Archbishop of Dublin Dr Diarmuid Martin has said there is no way in which the Catholic Church can put definitively behind it the scandals of the sexual abuse of vulnerable children.
Speaking at the MacGill Summer School, Dr Martin said that despite many investigations, he believes there should be adequate reflection on the deeper roots of the abuse crisis and the response to it by the church.
Dr Martin also said he believes that there are some instances where the public interest would be served by public investigation.
He suggested that new forms of research-based investigation might better address such issues as the Magdalene Laundries or the quality of care in some mother-and-baby homes and other institutions.
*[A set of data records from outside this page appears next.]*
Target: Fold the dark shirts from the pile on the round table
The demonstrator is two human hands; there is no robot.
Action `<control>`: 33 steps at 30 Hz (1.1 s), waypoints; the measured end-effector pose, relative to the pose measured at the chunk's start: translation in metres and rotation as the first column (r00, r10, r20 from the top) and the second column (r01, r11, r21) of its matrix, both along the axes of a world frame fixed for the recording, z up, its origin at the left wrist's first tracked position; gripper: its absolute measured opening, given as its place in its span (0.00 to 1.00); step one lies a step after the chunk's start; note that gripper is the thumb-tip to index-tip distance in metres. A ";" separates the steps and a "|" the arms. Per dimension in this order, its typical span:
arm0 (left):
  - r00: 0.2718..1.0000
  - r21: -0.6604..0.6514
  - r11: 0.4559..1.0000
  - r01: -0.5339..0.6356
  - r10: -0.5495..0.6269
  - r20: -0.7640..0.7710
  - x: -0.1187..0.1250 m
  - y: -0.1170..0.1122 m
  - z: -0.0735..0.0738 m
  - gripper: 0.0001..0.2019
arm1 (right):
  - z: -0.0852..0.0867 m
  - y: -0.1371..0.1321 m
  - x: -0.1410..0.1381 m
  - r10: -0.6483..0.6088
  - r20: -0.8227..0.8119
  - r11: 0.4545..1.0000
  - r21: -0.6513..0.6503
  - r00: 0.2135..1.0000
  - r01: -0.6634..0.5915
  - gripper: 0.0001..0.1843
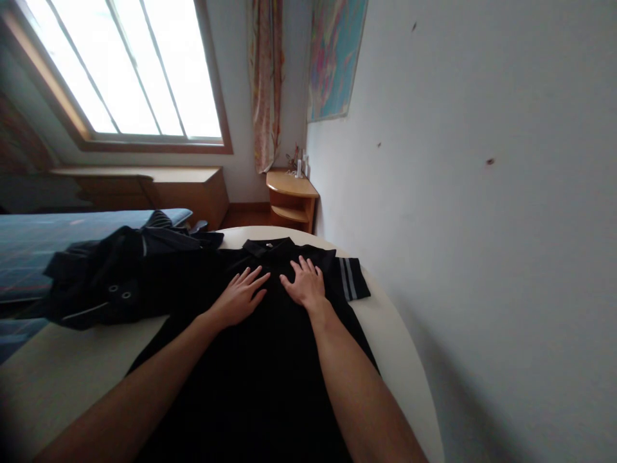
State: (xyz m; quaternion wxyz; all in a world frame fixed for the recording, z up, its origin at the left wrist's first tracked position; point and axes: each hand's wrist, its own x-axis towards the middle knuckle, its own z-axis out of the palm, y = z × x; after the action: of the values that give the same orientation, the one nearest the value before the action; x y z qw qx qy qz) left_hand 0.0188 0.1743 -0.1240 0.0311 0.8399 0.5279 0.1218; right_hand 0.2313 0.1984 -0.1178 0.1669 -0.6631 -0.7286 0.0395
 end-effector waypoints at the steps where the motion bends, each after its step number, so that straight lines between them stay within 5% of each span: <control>1: 1.000 -0.007 1.000 0.002 -0.002 -0.007 0.000 0.000 0.000 0.25 | 0.000 0.000 0.002 -0.033 0.002 0.999 0.035 0.999 0.033 0.33; 6: 0.999 -0.013 0.999 -0.036 0.035 -0.026 0.002 -0.002 0.004 0.26 | 0.002 0.004 0.018 -0.277 -0.012 0.951 0.138 0.961 0.276 0.37; 12: 0.998 -0.017 0.999 -0.047 0.046 -0.041 0.004 -0.003 0.004 0.27 | 0.002 0.011 0.042 -0.479 -0.023 0.878 -0.030 0.877 0.479 0.47; 18: 0.999 -0.014 0.999 -0.045 0.045 -0.028 0.004 -0.004 0.004 0.27 | 0.006 0.011 0.050 -0.601 0.033 0.783 -0.173 0.798 0.597 0.46; 20: 0.999 -0.011 0.999 -0.044 0.044 -0.022 0.004 -0.004 0.004 0.27 | 0.007 0.010 0.047 -0.591 0.050 0.798 -0.112 0.805 0.592 0.44; 23: 0.999 -0.007 0.999 -0.038 0.038 -0.020 0.003 -0.004 0.004 0.27 | 0.008 0.008 0.038 -0.441 0.095 0.897 0.047 0.892 0.439 0.36; 26: 0.999 -0.004 0.999 -0.037 0.037 -0.016 0.003 -0.004 0.004 0.27 | 0.009 0.008 0.032 -0.308 0.092 0.951 0.012 0.947 0.308 0.34; 33: 1.000 0.021 1.000 -0.022 0.022 0.004 0.001 -0.004 0.004 0.26 | 0.007 0.009 0.041 -0.432 0.078 0.885 -0.156 0.898 0.439 0.43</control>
State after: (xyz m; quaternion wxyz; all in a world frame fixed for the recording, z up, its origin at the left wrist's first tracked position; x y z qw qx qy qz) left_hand 0.0201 0.1704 -0.1203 0.0220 0.8340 0.5360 0.1293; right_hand 0.2719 0.2076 -0.1110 0.0998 -0.8221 -0.5583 0.0492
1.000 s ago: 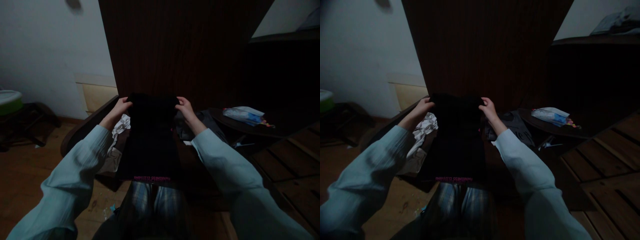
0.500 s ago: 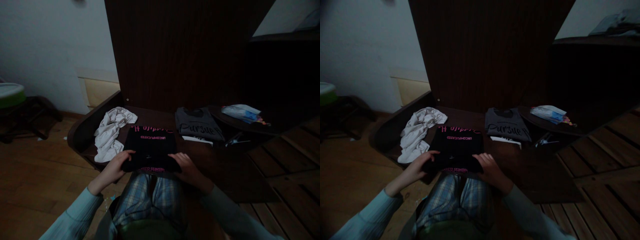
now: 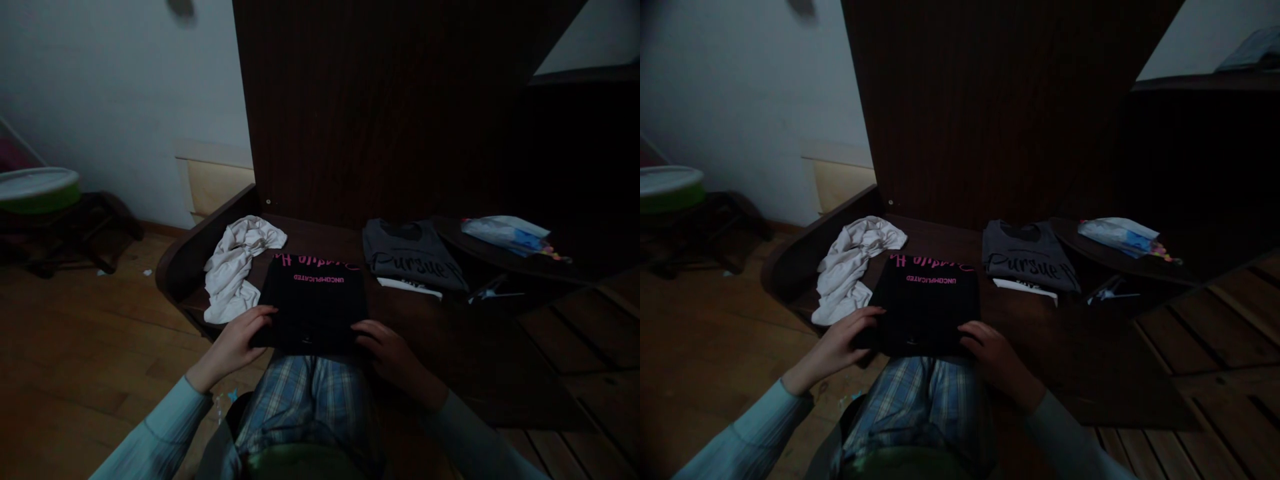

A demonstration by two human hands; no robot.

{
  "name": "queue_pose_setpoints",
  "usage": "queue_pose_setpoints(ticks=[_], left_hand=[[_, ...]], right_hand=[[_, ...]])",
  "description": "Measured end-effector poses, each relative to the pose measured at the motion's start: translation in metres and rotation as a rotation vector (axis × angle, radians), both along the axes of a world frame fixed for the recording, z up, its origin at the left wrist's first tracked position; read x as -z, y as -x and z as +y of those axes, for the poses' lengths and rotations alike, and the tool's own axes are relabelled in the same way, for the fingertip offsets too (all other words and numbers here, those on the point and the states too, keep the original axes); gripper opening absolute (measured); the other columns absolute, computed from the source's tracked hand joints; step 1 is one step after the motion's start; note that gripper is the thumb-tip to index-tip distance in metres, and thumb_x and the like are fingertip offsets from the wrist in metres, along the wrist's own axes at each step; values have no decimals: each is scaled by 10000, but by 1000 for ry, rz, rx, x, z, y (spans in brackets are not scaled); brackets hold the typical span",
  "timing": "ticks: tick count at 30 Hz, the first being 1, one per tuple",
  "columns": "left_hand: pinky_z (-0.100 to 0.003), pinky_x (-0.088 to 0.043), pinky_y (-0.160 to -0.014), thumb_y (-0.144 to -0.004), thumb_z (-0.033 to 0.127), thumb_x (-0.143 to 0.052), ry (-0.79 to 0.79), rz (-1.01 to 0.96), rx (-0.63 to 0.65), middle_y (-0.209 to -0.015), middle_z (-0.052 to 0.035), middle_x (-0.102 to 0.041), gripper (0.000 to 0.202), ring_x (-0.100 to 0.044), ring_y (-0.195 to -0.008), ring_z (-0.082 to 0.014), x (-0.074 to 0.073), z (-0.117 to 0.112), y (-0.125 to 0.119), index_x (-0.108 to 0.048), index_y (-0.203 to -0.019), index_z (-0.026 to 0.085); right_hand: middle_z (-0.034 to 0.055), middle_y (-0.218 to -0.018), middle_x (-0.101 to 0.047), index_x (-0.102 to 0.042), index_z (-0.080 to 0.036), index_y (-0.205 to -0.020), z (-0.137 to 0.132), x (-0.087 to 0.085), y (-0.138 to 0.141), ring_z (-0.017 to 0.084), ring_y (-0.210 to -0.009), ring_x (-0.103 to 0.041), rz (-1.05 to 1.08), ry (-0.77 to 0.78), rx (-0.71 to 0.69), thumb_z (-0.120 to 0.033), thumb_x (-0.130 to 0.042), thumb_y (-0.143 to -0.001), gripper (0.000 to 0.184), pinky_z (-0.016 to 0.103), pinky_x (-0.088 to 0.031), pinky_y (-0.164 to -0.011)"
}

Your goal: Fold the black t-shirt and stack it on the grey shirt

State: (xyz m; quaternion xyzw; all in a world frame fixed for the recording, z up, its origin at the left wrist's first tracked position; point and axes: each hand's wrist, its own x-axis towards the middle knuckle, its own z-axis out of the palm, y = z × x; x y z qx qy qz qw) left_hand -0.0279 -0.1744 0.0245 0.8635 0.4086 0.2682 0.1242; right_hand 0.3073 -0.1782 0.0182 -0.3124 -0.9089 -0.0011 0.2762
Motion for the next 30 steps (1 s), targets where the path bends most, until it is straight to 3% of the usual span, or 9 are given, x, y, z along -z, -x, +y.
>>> queue_pose_setpoints(ticks=[3,8,12,17,23,27,30], left_hand=[[-392,-400,-961,-695,95,-499,-17,8,17,-1230,-98,-506,315,-429,-1178,-220,7,-6,0,-519,-992,197],[-411,-385,-973,-752,118,-481,-34,-65,-3,-1231,-98,-505,247,-421,-1187,-223,23,-14,4,-537,-975,207],[-392,-430,-924,-808,177,-460,2,-167,-50,-1153,-103,-568,264,-490,-1120,-209,37,-22,2,-496,-1067,210],[-367,-449,-877,-825,158,-447,-23,-264,-96,-1077,-87,-607,99,-507,-1085,-197,43,-28,-4,-516,-878,203],[-324,-460,-794,-829,184,-455,-77,-296,-105,-919,-64,-620,81,-555,-923,-170,31,-29,-4,-535,-816,195],[-315,-467,-779,-799,299,-530,55,-252,-84,-938,-69,-615,125,-563,-908,-181,9,-27,1,-560,-866,198],[-326,-461,-799,-825,364,-473,139,-306,-217,-962,-65,-614,215,-566,-919,-187,-10,-10,7,-555,-939,202]], right_hand=[[127,-1138,-567,-531,-173,-1055,-9,0,2,217,-1084,-514,-24,31,-2,-122,-487,-773,290,400,-491,-862],[114,-1098,-599,-557,-192,-1014,-18,9,5,215,-1035,-549,-12,-5,71,-176,-502,-808,213,400,-516,-824],[81,-1060,-633,-523,-217,-1135,-26,24,7,202,-993,-579,3,-37,75,-133,-443,-818,338,378,-530,-790],[74,-1058,-619,-529,-230,-1138,-34,34,5,196,-981,-580,210,-41,266,-139,-455,-807,351,371,-534,-775],[37,-815,-633,-602,-237,-925,-36,26,8,157,-748,-596,283,-94,252,-116,-482,-797,214,298,-532,-625],[59,-882,-631,-607,-237,-930,-38,11,6,178,-818,-602,279,134,223,-204,-504,-798,171,308,-530,-670],[70,-918,-641,-581,-231,-993,-24,-3,-3,191,-840,-616,407,309,366,-325,-489,-820,217,318,-528,-702]])
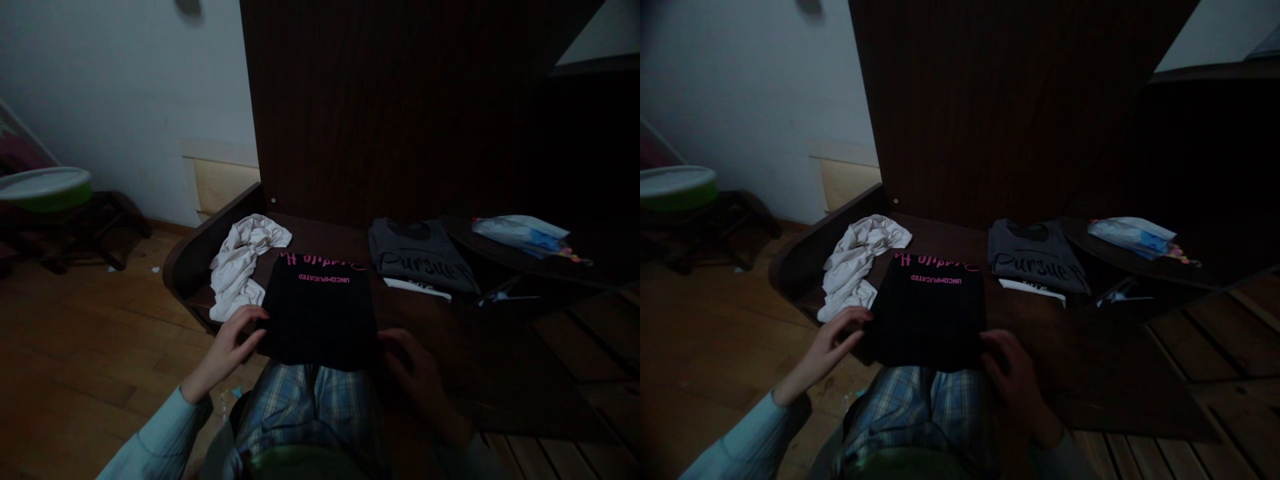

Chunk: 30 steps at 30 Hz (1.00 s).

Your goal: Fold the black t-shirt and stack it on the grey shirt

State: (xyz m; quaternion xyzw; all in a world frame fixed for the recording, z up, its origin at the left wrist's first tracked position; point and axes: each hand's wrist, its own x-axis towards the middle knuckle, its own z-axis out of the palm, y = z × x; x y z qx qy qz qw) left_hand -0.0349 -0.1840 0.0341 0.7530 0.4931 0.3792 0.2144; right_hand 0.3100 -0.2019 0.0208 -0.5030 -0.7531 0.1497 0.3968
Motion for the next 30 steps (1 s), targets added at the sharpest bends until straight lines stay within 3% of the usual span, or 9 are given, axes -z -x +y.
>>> queue_pose_setpoints(ticks=[3,5,7,10,13,17,22,25,30], left_hand=[[-307,-478,-689,-810,417,-466,108,-80,-160,-919,-45,-623,327,-586,-806,-182,-11,39,3,-522,-1049,201],[-313,-474,-664,-774,434,-510,172,-138,-186,-865,-42,-639,460,-592,-759,-194,-12,71,1,-478,-1162,188],[-324,-464,-720,-723,432,-579,209,-225,-177,-934,-55,-652,534,-594,-806,-211,-10,101,-5,-489,-1188,186],[-332,-460,-732,-700,429,-610,354,-413,-137,-1001,-66,-654,503,-597,-846,-226,-4,133,-16,-557,-1140,191],[-347,-465,-701,-712,415,-606,520,-581,-78,-926,-66,-675,462,-610,-808,-223,3,154,-24,-585,-1119,198],[-347,-463,-695,-654,340,-677,592,-719,-107,-871,-61,-680,472,-614,-781,-224,11,177,-34,-599,-1093,183],[-343,-461,-682,-604,299,-723,624,-788,-142,-831,-65,-672,575,-608,-733,-215,16,189,-48,-561,-1139,166],[-320,-462,-683,-600,330,-723,540,-818,-114,-862,-40,-659,608,-599,-737,-188,20,185,-50,-538,-1165,201],[-277,-451,-712,-565,372,-731,362,-772,-156,-853,-40,-647,494,-583,-789,-166,28,182,-48,-627,-994,152]], right_hand=[[68,-857,-656,-511,-197,-1134,34,-6,-5,174,-735,-631,168,99,161,-402,-485,-815,381,287,-527,-625],[68,-839,-657,-465,-171,-1217,63,-3,-2,176,-711,-633,198,155,144,-448,-523,-773,527,289,-529,-613],[60,-830,-660,-457,-180,-1246,90,4,5,175,-677,-632,193,209,134,-469,-542,-745,585,303,-531,-607],[58,-952,-660,-517,-229,-1197,124,15,19,195,-810,-633,185,226,150,-452,-539,-746,503,349,-519,-732],[56,-1072,-635,-599,-231,-1075,151,20,29,212,-991,-582,232,194,149,-412,-536,-745,381,386,-453,-875],[61,-1005,-660,-646,-195,-931,180,20,33,209,-965,-585,323,163,110,-350,-538,-726,279,393,-426,-898],[92,-993,-656,-641,-162,-907,195,25,36,220,-962,-576,339,86,211,-313,-510,-720,274,401,-413,-899],[93,-1006,-651,-634,-167,-931,193,30,36,218,-967,-573,330,56,208,-333,-492,-738,291,396,-410,-900],[90,-978,-654,-626,-171,-913,189,29,37,219,-954,-575,330,39,207,-372,-490,-745,296,394,-408,-897]])
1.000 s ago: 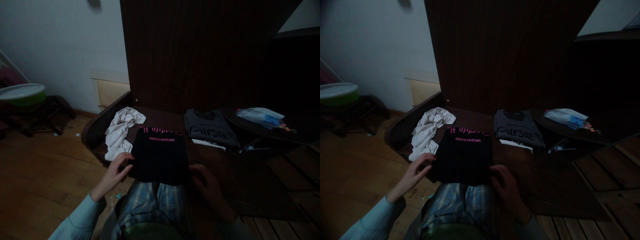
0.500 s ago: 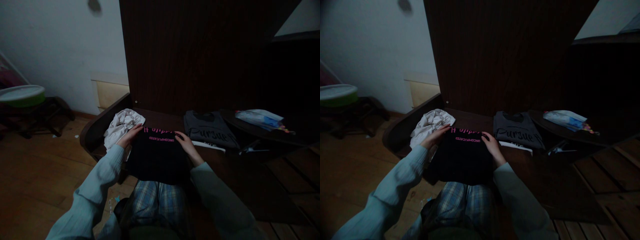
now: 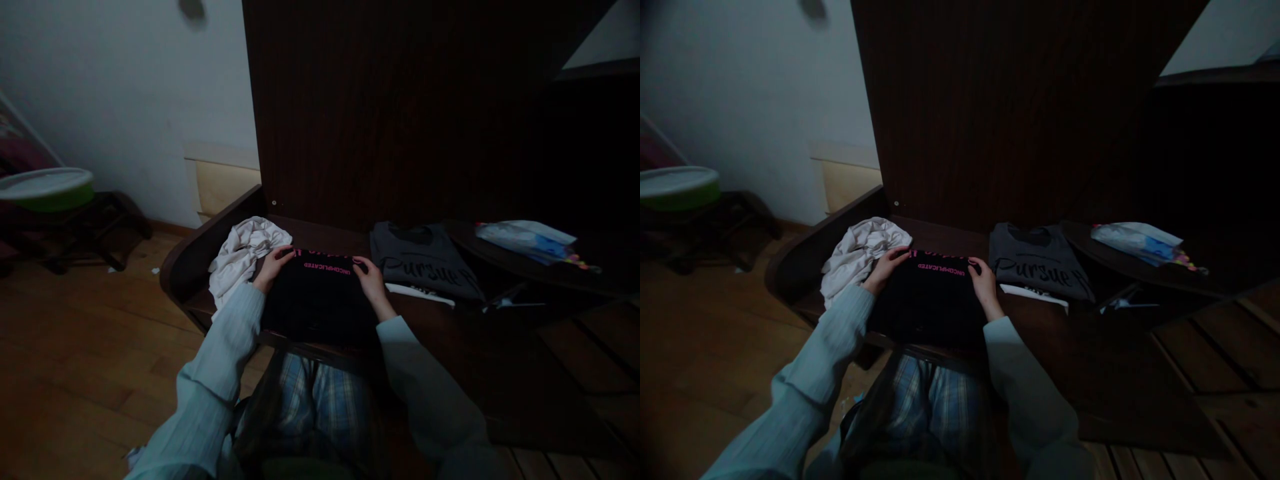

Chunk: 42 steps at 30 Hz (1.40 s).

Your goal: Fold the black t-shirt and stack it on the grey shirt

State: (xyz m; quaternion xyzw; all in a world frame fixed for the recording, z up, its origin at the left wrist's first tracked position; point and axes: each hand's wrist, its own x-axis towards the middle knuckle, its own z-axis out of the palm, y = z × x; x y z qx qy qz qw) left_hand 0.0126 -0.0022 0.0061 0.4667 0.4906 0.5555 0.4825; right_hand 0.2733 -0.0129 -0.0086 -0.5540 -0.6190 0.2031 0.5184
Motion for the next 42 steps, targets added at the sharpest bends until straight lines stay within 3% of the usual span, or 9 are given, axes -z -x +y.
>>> queue_pose_setpoints(ticks=[4,9,15,19,26,30,34,37,42], left_hand=[[-286,-443,-744,-620,351,-688,-22,61,-25,-842,-39,-652,390,-576,-832,-179,1,3,1,-639,-944,138],[-321,-419,-855,-768,344,-529,-115,98,-50,-950,-58,-657,241,-551,-965,-201,0,5,4,-663,-833,154],[-356,-449,-814,-735,387,-577,2,34,-6,-887,-55,-673,283,-578,-914,-223,-1,6,4,-655,-880,157],[-346,-445,-832,-686,393,-623,11,-16,-51,-934,-52,-672,303,-569,-954,-232,-4,6,4,-658,-879,162],[-340,-424,-870,-689,344,-625,-10,36,-123,-971,-62,-663,256,-562,-977,-216,-5,5,4,-659,-851,150],[-334,-452,-803,-717,391,-600,3,34,-117,-879,-53,-669,338,-576,-913,-215,0,7,6,-643,-939,140],[-330,-473,-708,-718,414,-597,58,7,-106,-740,-43,-660,405,-597,-783,-200,6,10,11,-616,-1002,127],[-314,-478,-625,-679,387,-628,83,-9,-100,-675,-47,-650,335,-600,-691,-184,9,11,13,-638,-906,140],[-279,-454,-496,-621,373,-664,92,-55,-137,-583,-37,-615,243,-582,-588,-170,8,11,12,-650,-755,170]], right_hand=[[87,-965,-652,-609,-172,-913,-3,-4,3,229,-959,-565,21,4,52,-361,-486,-728,291,393,-409,-887],[52,-950,-652,-629,-195,-868,-4,-4,3,205,-933,-570,3,53,51,-213,-345,-737,314,368,-412,-885],[61,-833,-573,-658,-193,-917,-5,-2,4,187,-829,-556,-142,-46,113,-178,-363,-755,338,347,-436,-839],[56,-829,-523,-654,-206,-968,-10,-8,4,183,-822,-546,-189,-127,101,-195,-386,-787,323,335,-442,-830],[81,-891,-581,-599,-185,-1070,-9,-15,-3,217,-857,-559,-182,-92,111,-263,-456,-778,335,372,-439,-831],[71,-812,-626,-499,-140,-1187,-5,-14,-10,194,-724,-583,-63,-16,172,-297,-398,-804,426,334,-464,-723],[79,-813,-639,-547,-141,-1065,-3,-14,-17,177,-681,-587,-34,-32,198,-241,-336,-791,359,306,-462,-676],[70,-766,-639,-580,-157,-920,-1,-10,-20,185,-703,-590,-63,-40,203,-237,-407,-743,260,302,-453,-686],[22,-617,-596,-582,-169,-833,6,-3,-22,161,-555,-539,21,44,238,-323,-428,-749,234,273,-414,-555]])
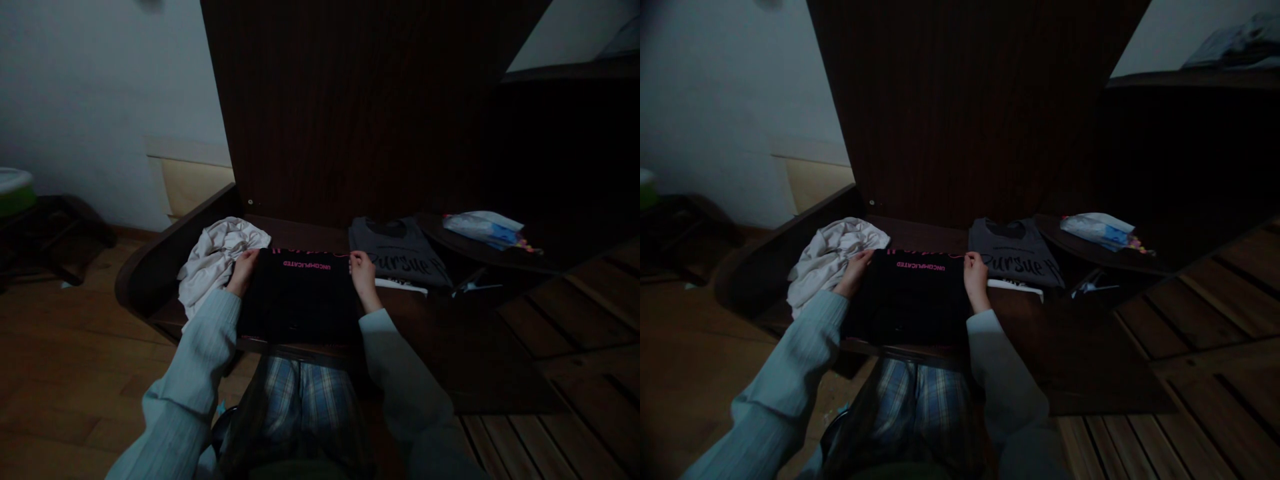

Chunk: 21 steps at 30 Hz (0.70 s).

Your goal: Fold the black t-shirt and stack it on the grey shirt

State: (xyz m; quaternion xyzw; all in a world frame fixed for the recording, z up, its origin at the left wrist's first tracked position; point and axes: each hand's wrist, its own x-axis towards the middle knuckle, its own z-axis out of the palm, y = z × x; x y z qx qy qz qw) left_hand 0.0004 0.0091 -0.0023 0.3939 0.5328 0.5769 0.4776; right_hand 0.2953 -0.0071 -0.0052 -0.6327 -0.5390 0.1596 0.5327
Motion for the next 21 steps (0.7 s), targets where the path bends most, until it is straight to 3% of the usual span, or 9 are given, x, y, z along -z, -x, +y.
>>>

Dr Martin said this might be less adversarial and somewhat on the level of investigative social history through which the truth could emerge.
He said if abuse did take place it was owed to the victims and to the church itself to bring it to light.
Seeking the truth would also help put aside any false or exaggerated or unsubstantiated allegations against the church, he said.
Dr Diarmuid Martin also said many of the men applying to enter seminaries in Ireland are fragile and some are much more traditional than those who went before them.
Archbishop Martin was asked about cases such as that of Fr Brian Darcy and said that he believed the management of these recent cases has not been good.
He said he did not know the full story about the debate that took place between Vatican authorities and the superiors of the various priests, but he knew they were about much deeper issues than were mentioned in the newspapers.
Dr Martin also said that rather than being silenced, people were asked to take time to reflect.